- **WHAT NEEDS TO BE DONE**
Please reproduce the listing below exactly, leaving out every picture.
• • • • •
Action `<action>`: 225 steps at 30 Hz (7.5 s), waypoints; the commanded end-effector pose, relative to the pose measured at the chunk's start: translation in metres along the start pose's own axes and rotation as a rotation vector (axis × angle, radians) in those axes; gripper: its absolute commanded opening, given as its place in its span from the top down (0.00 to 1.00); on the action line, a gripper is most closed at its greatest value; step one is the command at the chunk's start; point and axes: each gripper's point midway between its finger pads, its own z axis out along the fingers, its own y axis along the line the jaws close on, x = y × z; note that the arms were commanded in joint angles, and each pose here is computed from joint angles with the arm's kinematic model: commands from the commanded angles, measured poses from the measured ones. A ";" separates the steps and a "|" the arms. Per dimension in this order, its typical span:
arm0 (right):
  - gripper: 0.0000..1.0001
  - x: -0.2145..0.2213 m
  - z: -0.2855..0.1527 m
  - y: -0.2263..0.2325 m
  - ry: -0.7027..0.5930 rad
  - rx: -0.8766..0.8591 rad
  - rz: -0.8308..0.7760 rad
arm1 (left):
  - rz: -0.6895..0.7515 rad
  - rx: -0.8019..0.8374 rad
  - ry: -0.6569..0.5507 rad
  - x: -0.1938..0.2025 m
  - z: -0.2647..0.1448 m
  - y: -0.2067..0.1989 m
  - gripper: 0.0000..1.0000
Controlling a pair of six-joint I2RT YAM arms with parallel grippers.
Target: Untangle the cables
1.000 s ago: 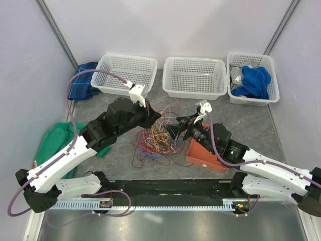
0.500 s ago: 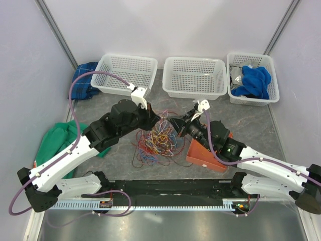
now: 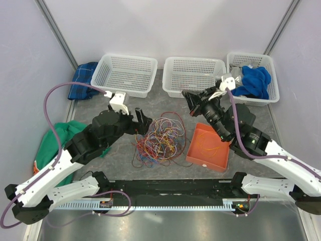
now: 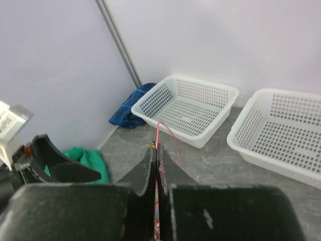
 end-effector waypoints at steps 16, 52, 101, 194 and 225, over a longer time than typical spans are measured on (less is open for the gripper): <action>1.00 -0.142 -0.015 0.023 -0.140 0.005 0.036 | -0.117 0.395 -0.545 -0.025 -0.006 -0.035 0.00; 1.00 -0.211 0.033 -0.018 -0.337 0.343 -0.070 | -0.328 0.002 -0.007 0.083 0.042 0.015 0.02; 0.03 0.061 0.185 -0.196 0.156 0.481 0.036 | -0.405 -0.120 0.009 0.129 0.019 0.060 0.04; 0.39 0.095 -0.017 0.074 0.350 -0.243 0.064 | -0.116 0.198 -0.284 0.009 0.039 -0.021 0.98; 0.91 0.203 0.019 0.061 0.377 -0.190 0.037 | -0.011 0.199 -0.269 -0.123 -0.018 -0.065 0.98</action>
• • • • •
- **ANSWER TO THE EXERCISE**
Action `<action>`: 225 steps at 30 Hz (7.5 s), waypoints; the commanded end-effector pose, relative to the pose measured at the chunk's start: translation in metres along the start pose's own axes and rotation as a rotation vector (axis × angle, radians) in those axes; gripper: its absolute commanded opening, given as its place in its span from the top down (0.00 to 1.00); on the action line, a gripper is most closed at its greatest value; step one is the command at the chunk's start; point and axes: each gripper's point midway between its finger pads, its own z axis out along the fingers, its own y axis along the line the jaws close on, x = y × z; note that the arms were commanded in joint angles, and each pose here is computed from joint angles with the arm's kinematic model: commands from the commanded angles, measured poses from the measured ones. A ";" separates the steps and a "|" the arms. Per dimension in this order, its typical span:
arm0 (right):
  - gripper: 0.0000..1.0001
  - x: -0.2145..0.2213 m
  - z: -0.2855..0.1527 m
  - y: -0.2263..0.2325 m
  - ry: -0.7027..0.5930 rad
  - rx: -0.8766..0.8591 rad
  - rz: -0.8308..0.7760 rad
arm1 (left):
  - rz: -0.6895..0.7515 rad
  - rx: -0.8019..0.8374 rad
  - ry: -0.6569..0.5507 rad
  - x: -0.1938..0.2025 m
  - z: -0.2647..0.1448 m
  - y: -0.2067..0.1989 m
  - gripper: 0.0000..1.0000
Controlling a pair of six-joint I2RT YAM arms with parallel grippers.
Target: Untangle the cables
1.000 s ago: 
0.500 s ago: 
now: 
now: 
 end-effector waypoints at steps 16, 52, 101, 194 and 225, over a longer time than typical spans are measured on (less is open for the gripper): <action>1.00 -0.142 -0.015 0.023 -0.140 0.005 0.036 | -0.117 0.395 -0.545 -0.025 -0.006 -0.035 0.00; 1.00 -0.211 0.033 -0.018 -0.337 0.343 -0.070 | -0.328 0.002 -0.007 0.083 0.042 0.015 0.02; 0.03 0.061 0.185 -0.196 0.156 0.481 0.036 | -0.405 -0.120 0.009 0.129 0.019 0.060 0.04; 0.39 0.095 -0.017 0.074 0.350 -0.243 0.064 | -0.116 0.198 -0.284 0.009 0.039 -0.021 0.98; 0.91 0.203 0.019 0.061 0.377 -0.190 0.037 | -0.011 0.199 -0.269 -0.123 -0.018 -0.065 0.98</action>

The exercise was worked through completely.